Simulation methods for Brown-Resnick processes


Description

These models define particular ways to simulate Brown-Resnick processes.

Usage

RPbrmixed(phi, tcf, xi, mu, s, meshsize, vertnumber, optim_mixed,
          optim_mixed_tol,lambda, areamat, variobound) 

RPbrorig(phi, tcf, xi, mu, s)

RPbrshifted(phi, tcf, xi, mu, s)

RPloggaussnormed(variogram, prob, optimize_p, nth, burn.in, rejection)

Arguments

phi,variogram

object of class RMmodel; specifies the covariance model to be simulated.

tcf

the extremal correlation function; either phi or tcf must be given.

xi, mu, s

the shape parameter, the location parameter and the scale parameter, respectively, of the generalized extreme value distribution. See Details.

lambda

positive constant factor in the intensity of the Poisson point process used in the M3 representation, cf. Thm. 6 and Remark 7 in Oesting et. al (2012); can be estimated by setting optim_mixed if unknown. Default value is 1.

areamat

vector of values in [0,1]. The value of the kth component represents the portion of processes whose maximum is located at a distance d with k-1 <= d < k from the origin taken into account for the simulation of the shape function in the M3 representation. areamat can be used for isotropic models only; can be optimized by setting optim_mixed if unknown. Default value is 1.

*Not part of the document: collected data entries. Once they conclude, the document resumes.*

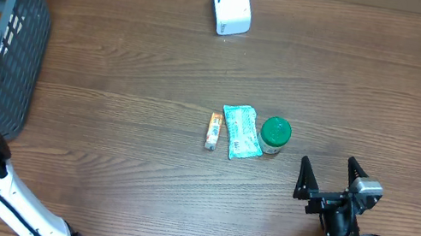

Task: Scan the item barcode
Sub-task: 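Reach the left gripper into the grey basket and grasp the snack bag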

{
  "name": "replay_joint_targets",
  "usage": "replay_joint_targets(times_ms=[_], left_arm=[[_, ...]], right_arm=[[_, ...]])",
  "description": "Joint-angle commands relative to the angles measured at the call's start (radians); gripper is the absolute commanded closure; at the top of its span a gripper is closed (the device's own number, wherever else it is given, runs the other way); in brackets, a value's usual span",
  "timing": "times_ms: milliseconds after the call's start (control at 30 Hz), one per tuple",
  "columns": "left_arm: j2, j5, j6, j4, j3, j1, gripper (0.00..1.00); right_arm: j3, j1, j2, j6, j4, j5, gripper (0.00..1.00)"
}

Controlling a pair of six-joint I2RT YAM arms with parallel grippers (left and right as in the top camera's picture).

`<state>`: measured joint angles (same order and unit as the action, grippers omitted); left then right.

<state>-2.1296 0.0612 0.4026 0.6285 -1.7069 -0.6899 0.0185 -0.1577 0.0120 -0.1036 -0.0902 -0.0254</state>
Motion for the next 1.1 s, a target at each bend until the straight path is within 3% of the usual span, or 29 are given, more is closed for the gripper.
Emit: replay_joint_targets(times_ms=[0,200,433,533,667,733,867,933,1067], left_arm=[[0.007,-0.059,0.071,-0.047,0.072,-0.005,0.02],[0.006,-0.088,0.077,-0.140,0.164,-0.005,0.00],[-0.043,-0.084,0.072,-0.156,0.200,-0.005,0.05],[-0.060,-0.080,0.072,-0.145,0.200,-0.005,0.18],[-0.060,-0.071,0.073,-0.145,0.197,-0.005,0.59],[-0.060,-0.047,0.072,-0.143,0.192,-0.005,0.72],[-0.051,-0.035,0.050,-0.108,0.150,-0.004,0.87],[-0.034,-0.035,-0.022,-0.097,0.123,-0.003,0.96],[0.026,-0.035,-0.172,-0.049,0.044,-0.003,0.96]], right_arm=[[-0.011,0.003,-0.009,0.007,0.007,0.005,0.00],[-0.011,0.003,-0.009,0.007,0.007,0.005,0.00],[-0.011,0.003,-0.009,0.007,0.007,0.005,0.00],[-0.011,0.003,-0.009,0.007,0.007,0.005,0.00],[-0.011,0.003,-0.009,0.007,0.007,0.005,0.00],[-0.011,0.003,-0.009,0.007,0.007,0.005,0.00],[-0.011,0.003,-0.009,0.007,0.007,0.005,0.00],[-0.011,0.003,-0.009,0.007,0.007,0.005,0.00],[-0.011,0.003,-0.009,0.007,0.007,0.005,0.00]])
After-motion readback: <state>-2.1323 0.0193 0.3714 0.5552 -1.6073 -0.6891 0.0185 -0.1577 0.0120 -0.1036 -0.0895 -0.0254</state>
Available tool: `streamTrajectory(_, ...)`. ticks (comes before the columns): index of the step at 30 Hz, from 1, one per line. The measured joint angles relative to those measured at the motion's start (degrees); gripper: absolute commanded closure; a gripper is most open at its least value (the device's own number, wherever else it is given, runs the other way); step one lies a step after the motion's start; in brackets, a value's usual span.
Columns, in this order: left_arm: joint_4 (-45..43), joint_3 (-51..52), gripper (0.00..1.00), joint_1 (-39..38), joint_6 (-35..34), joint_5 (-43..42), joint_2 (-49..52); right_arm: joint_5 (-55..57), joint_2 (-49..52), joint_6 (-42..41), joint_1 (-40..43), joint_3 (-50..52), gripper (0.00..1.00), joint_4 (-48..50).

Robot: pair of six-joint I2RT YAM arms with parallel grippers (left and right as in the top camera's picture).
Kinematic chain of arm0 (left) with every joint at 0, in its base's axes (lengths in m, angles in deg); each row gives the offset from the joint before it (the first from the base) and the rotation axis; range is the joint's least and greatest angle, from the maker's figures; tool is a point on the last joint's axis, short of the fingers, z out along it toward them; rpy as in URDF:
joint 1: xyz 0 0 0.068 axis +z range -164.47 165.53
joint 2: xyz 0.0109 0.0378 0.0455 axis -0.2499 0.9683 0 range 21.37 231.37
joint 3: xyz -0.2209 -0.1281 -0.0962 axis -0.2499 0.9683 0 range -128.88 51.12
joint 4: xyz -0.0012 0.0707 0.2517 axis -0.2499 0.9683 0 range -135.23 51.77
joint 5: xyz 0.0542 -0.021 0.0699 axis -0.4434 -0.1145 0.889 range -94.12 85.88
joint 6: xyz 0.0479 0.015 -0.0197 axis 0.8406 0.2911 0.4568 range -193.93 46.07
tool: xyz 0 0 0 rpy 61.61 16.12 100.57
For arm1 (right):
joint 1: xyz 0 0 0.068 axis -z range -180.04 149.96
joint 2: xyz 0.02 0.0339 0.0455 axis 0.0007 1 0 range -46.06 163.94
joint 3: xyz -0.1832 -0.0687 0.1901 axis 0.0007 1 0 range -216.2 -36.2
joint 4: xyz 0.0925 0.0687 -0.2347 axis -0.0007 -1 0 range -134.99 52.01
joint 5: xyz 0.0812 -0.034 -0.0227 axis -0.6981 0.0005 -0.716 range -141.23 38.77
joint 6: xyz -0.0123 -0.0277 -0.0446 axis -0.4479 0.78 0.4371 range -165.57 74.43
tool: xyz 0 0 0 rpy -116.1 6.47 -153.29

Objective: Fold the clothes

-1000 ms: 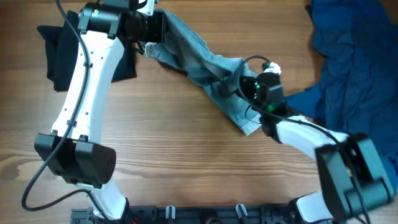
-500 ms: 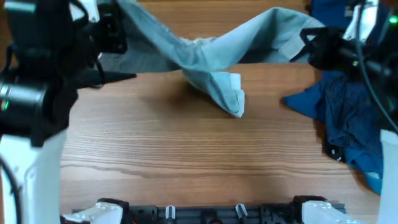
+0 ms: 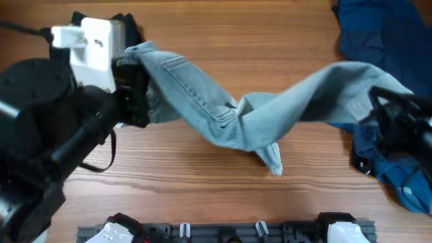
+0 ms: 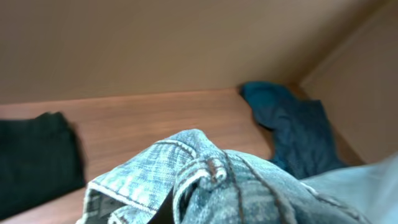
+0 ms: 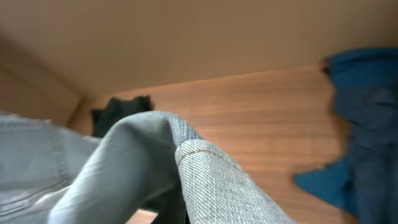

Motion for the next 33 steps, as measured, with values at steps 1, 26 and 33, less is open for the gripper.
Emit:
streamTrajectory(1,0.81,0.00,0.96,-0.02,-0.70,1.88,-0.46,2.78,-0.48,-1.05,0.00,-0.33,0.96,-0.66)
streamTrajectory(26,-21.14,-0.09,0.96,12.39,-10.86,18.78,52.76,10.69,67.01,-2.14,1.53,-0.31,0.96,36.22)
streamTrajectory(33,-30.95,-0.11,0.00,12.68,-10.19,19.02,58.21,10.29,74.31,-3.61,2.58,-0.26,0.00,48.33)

meshsize, vertnumber, optim_mixed, optim_mixed_tol, variobound

further arguments for simulation via the mixed moving maxima (M3) representation; see RFoptions.

prob

to do

optimize_p

to do

nth

to do

burn.in

to do

rejection

to do

Details

The argument xi is always a number, i.e. ξ is constant in space. In contrast, μ and s might be constant numerical values or given an RMmodel, in particular by an RMtrend model.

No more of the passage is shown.